Problem description
Repeat every line of the listing below exactly, minus the pictures.

/---

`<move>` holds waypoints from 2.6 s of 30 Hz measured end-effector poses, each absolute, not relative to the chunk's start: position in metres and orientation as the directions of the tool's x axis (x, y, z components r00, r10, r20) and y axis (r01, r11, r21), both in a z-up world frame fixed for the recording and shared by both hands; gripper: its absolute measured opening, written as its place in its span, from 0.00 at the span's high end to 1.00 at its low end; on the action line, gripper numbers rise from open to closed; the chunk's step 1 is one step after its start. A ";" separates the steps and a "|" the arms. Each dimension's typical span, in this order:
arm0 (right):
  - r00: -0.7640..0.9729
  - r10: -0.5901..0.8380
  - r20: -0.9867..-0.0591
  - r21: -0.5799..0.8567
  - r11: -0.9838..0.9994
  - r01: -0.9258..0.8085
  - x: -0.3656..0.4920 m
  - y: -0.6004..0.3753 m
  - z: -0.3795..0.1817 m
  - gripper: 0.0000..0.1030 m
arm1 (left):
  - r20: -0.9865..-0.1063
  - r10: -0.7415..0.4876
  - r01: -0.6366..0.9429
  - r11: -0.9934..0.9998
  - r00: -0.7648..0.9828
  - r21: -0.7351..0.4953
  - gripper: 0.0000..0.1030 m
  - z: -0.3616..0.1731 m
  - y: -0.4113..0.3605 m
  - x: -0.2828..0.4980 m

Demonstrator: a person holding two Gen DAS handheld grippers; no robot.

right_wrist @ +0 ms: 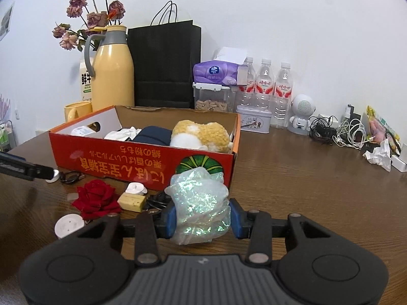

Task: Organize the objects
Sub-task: 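Grasp the iridescent plastic bag with the right tool while the left tool approaches a white cap, then carry the cap with the left tool while the right tool carries the bag, both releasing into the box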

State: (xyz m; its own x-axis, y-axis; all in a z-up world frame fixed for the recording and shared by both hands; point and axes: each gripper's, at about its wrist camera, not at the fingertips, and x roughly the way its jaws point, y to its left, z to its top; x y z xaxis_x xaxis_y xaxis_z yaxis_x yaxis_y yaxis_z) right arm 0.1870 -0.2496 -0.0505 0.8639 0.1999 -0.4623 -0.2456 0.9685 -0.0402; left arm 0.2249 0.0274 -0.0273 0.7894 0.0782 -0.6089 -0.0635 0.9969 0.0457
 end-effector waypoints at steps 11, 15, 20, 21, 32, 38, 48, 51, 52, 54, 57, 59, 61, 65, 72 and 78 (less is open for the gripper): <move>0.858 0.201 -0.474 -0.038 0.968 -0.248 0.188 -0.249 -0.053 0.61 | -0.616 0.013 -0.024 1.000 0.788 -0.009 0.71 -0.037 0.035 0.231; 0.857 0.200 -0.475 -0.039 0.968 -0.248 0.188 -0.248 -0.054 0.61 | -0.603 0.008 -0.026 0.999 0.797 -0.022 0.72 -0.036 0.036 0.228; 0.857 0.201 -0.474 -0.040 0.968 -0.248 0.188 -0.248 -0.054 0.61 | -0.585 0.024 -0.041 0.999 0.811 -0.016 0.72 -0.034 0.036 0.224; 0.857 0.200 -0.474 -0.040 0.968 -0.248 0.188 -0.248 -0.054 0.61 | -0.582 0.027 -0.046 0.999 0.813 -0.018 0.72 -0.033 0.037 0.224; 0.867 0.199 -0.458 -0.042 0.969 -0.245 0.186 -0.249 -0.050 0.61 | -0.528 0.052 -0.080 0.996 0.848 -0.030 0.72 -0.026 0.039 0.207; 0.880 0.211 -0.425 -0.042 0.967 -0.252 0.183 -0.249 -0.042 0.61 | -0.497 0.034 -0.064 0.997 0.867 -0.043 0.72 -0.014 0.035 0.196; 0.899 0.280 -0.338 -0.060 0.946 -0.317 0.197 -0.228 0.005 0.61 | -0.366 -0.037 0.024 0.999 0.930 -0.039 0.72 0.037 0.009 0.202; 0.899 0.297 -0.322 -0.068 0.940 -0.335 0.212 -0.217 0.018 0.61 | -0.342 -0.058 0.046 0.998 0.938 -0.044 0.72 0.050 0.000 0.214; 0.898 0.302 -0.319 -0.067 0.938 -0.339 0.218 -0.213 0.022 0.61 | -0.338 -0.064 0.052 0.998 0.939 -0.044 0.72 0.053 -0.003 0.218; 0.896 0.311 -0.317 -0.060 0.936 -0.346 0.231 -0.206 0.028 0.61 | -0.328 -0.075 0.065 0.997 0.942 -0.040 0.72 0.057 -0.010 0.226; 0.893 0.318 -0.318 -0.052 0.935 -0.352 0.253 -0.193 0.034 0.61 | -0.326 -0.081 0.071 0.997 0.942 -0.043 0.72 0.058 -0.017 0.242; 0.889 0.320 -0.329 -0.046 0.934 -0.353 0.268 -0.183 0.034 0.61 | -0.331 -0.081 0.067 0.996 0.940 -0.054 0.72 0.058 -0.020 0.256; 0.881 0.321 -0.347 -0.035 0.934 -0.354 0.284 -0.173 0.033 0.61 | -0.340 -0.079 0.060 0.996 0.937 -0.065 0.72 0.056 -0.022 0.268; 0.871 0.314 -0.377 -0.025 0.937 -0.348 0.314 -0.158 0.026 0.61 | -0.367 -0.064 0.039 0.996 0.928 -0.074 0.72 0.051 -0.023 0.294; 0.872 0.260 -0.416 -0.020 0.955 -0.294 0.349 -0.150 0.006 0.61 | -0.414 -0.013 -0.017 0.997 0.910 -0.070 0.72 0.034 -0.018 0.332; 0.849 0.264 -0.458 -0.003 0.955 -0.298 0.358 -0.157 -0.008 0.56 | -0.444 0.009 -0.026 0.999 0.896 -0.032 0.71 0.020 -0.017 0.335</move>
State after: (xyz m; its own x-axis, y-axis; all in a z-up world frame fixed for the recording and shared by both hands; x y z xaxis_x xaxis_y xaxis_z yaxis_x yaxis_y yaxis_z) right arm 0.3575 -0.1565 -0.0078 0.8488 0.2635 -0.4584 -0.2981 0.9545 -0.0033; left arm 0.3355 -0.0168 0.0199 0.8960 0.0089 -0.4439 -0.0258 0.9992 -0.0319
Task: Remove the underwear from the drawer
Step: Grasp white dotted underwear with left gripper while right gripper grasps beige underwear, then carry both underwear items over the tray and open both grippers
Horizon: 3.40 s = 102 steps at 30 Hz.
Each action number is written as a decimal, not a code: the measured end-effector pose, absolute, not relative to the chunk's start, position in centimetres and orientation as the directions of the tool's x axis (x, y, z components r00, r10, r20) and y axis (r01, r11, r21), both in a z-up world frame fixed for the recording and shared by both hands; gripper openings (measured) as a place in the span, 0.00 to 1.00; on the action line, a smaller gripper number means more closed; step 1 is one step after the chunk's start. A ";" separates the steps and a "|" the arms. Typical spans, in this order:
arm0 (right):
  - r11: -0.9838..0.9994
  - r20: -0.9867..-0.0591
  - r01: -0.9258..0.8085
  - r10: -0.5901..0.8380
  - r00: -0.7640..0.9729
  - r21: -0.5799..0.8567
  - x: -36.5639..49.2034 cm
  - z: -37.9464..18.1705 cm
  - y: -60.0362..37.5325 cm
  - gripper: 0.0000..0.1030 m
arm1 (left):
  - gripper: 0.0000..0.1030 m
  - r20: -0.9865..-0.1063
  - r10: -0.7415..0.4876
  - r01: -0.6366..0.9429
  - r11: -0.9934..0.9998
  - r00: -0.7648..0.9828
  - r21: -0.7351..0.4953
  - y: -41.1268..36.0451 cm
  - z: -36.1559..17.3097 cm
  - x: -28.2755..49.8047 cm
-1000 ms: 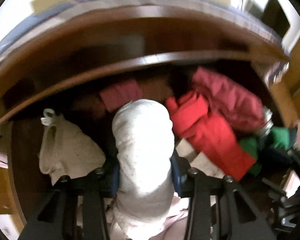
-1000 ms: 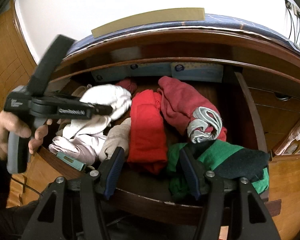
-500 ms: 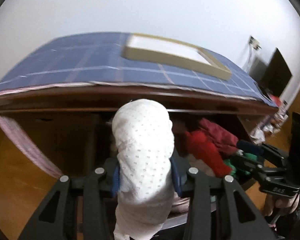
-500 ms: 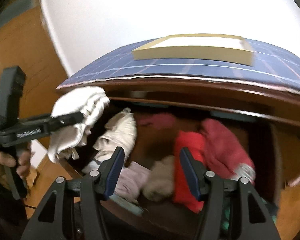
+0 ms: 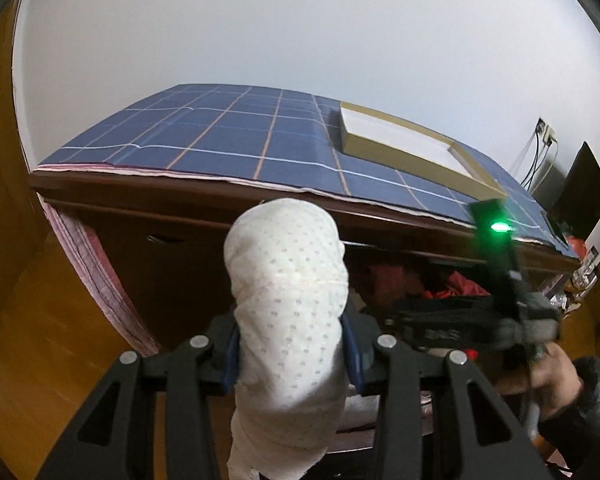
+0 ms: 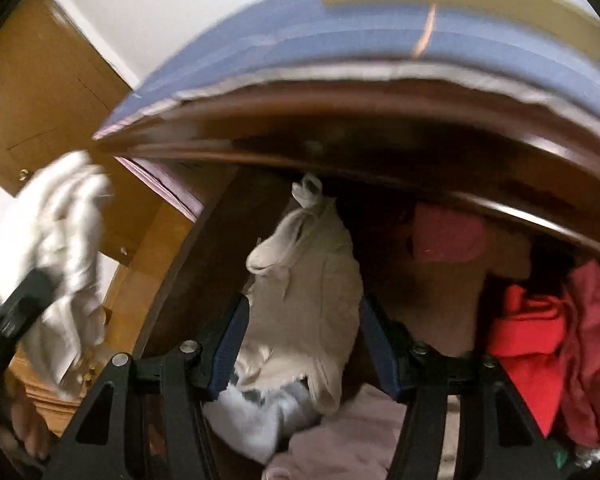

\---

Your response
`<move>` holds waypoints from 2.6 s of 30 Hz measured end-effector poses, each absolute, not relative to the chunk's start: position in metres and orientation as the directions of the tool's x axis (x, y, z components r00, r10, r20) and y axis (r01, r11, r21), both in a z-up world frame fixed for the recording and shared by both hands; gripper: its absolute measured opening, written as its place in its span, from 0.00 at the span's high end to 1.00 at its low end; on the action line, gripper numbers rise from open to closed; the chunk's step 1 is one step after its start. A ";" separates the steps and a "|" the arms. Each dimension's typical span, in this order:
arm0 (right):
  - r00: -0.7640..0.9729
  - r10: -0.5901..0.8380
  - r20: -0.9867..-0.0591
  - r21: -0.5799..0.8567
  - r11: -0.9838..0.9994
  - r01: -0.9258..0.8085
  - x: -0.3656..0.4920 m
  - y: -0.6004..0.3753 m
  - z: -0.3795..0.1817 m
  - gripper: 0.0000..0.1030 m
arm1 (left):
  - r20: -0.9865..-0.1063
  - r10: -0.7415..0.4876
  - r01: -0.6366..0.9429
  - r11: -0.9934..0.9998
  - r00: -0.7648..0.9828
  - r21: -0.7351..0.4953
  - gripper: 0.0000..0.1030 m
  - z: -0.3616..0.1731 m
  - y: -0.4113..0.3605 m
  - x: -0.2828..0.4980 m

Demonstrator: a person holding two Gen DAS handheld grippers; no robot.

right_wrist @ +0 ms: 

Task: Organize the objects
Sub-task: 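Grasp the iridescent plastic bag with the right tool while the left tool approaches a white cap, then carry the cap with the left tool while the right tool carries the bag, both releasing into the box
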
State: (xyz m; its own x-axis, y-axis; all in a z-up world frame fixed for the recording and shared by both hands; point and axes: each gripper's, at about its wrist camera, not at the fingertips, and x roughly the way its jaws point, y to its left, z to its top; x y z xaxis_x xaxis_y xaxis_z yaxis_x yaxis_y yaxis_z) right arm 0.1870 -0.2496 -0.0505 0.8639 0.1999 -0.4623 -0.2456 0.9685 -0.0402; left arm 0.2249 0.0274 -0.0273 0.7894 0.0782 -0.6089 -0.0635 0.9969 0.0457
 end-effector waypoints at steps 11, 15, 20, 21, 32, 38, 48, 51, 52, 54, 57, 59, 61, 65, 72 and 78 (less is open for the gripper): <move>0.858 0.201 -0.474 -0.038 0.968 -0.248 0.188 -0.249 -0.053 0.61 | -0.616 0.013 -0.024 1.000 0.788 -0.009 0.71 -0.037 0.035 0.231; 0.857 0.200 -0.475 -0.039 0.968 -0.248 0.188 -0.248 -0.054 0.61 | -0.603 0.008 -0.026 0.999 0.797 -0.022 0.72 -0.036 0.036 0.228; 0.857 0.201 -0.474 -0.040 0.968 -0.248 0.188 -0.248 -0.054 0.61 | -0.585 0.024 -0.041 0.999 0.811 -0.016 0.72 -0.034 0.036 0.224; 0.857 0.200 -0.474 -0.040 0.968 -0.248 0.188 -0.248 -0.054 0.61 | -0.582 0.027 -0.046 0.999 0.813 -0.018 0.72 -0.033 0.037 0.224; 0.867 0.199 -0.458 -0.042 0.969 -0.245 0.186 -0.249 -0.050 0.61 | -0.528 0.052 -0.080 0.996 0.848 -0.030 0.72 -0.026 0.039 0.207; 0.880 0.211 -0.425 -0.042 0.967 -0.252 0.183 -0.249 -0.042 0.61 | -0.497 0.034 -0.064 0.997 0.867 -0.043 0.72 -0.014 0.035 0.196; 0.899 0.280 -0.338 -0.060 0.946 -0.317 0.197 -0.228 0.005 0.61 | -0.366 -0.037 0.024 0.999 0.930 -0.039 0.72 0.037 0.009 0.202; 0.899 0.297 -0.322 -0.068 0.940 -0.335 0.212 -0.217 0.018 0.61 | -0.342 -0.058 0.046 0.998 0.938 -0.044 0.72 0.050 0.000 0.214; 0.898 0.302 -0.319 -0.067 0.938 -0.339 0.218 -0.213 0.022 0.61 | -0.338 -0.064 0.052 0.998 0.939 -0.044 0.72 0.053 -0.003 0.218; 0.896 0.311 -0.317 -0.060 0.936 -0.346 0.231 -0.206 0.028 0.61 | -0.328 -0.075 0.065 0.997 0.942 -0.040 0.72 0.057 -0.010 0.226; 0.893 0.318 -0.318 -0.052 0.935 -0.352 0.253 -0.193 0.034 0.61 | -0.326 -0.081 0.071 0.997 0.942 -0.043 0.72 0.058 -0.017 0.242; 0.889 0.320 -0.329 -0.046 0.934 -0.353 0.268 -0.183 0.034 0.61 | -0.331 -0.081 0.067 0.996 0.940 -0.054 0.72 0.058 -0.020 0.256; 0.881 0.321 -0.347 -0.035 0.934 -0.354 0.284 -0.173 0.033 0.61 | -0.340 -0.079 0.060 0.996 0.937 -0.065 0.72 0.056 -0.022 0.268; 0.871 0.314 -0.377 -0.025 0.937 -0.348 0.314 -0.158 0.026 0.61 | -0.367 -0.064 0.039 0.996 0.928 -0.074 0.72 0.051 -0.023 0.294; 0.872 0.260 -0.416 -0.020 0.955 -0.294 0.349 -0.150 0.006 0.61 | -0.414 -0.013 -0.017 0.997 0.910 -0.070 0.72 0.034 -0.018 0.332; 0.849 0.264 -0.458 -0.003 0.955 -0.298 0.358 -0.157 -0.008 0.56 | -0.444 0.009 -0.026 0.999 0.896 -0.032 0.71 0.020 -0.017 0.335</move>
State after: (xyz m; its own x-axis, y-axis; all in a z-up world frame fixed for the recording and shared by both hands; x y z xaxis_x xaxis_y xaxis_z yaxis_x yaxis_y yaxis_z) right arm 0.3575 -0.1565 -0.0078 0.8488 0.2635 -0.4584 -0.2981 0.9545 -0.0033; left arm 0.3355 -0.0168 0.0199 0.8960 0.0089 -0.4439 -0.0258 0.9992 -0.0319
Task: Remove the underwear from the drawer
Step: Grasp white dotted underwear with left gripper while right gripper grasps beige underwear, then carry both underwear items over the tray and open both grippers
Horizon: 3.40 s = 102 steps at 30 Hz.
Each action number is written as a decimal, not a code: the measured end-effector pose, absolute, not relative to the chunk's start, position in centimetres and orientation as the directions of the tool's x axis (x, y, z components r00, r10, r20) and y axis (r01, r11, r21), both in a z-up world frame fixed for the recording and shared by both hands; gripper openings (measured) as a place in the span, 0.00 to 1.00; on the action line, a smaller gripper number means more closed; step 1 is one step after the chunk's start. A ";" separates the steps and a "|" the arms. Typical spans, in this order:
arm0 (right):
  - r11: -0.9838..0.9994
  - r20: -0.9867..-0.0591
  - r01: -0.9258..0.8085
  - r10: -0.5901..0.8380
  - r00: -0.7640..0.9729
  - r21: -0.5799..0.8567
  - x: -36.5639..49.2034 cm
  - z: -37.9464..18.1705 cm
  - y: -60.0362..37.5325 cm
  - gripper: 0.0000..0.1030 m
arm1 (left):
  - gripper: 0.0000..0.1030 m
  - r20: -0.9865..-0.1063
  - r10: -0.7415..0.4876
  - r01: -0.6366..0.9429
  - r11: -0.9934..0.9998
  - r00: -0.7648..0.9828
  - r21: -0.7351..0.4953
  - y: -41.1268..36.0451 cm
  - z: -36.1559..17.3097 cm
  - x: -28.2755..49.8047 cm
-1000 ms: 
-1000 ms: 
-500 ms: 
-500 ms: 
+0 ms: 
+0 ms: 

This concludes the exercise.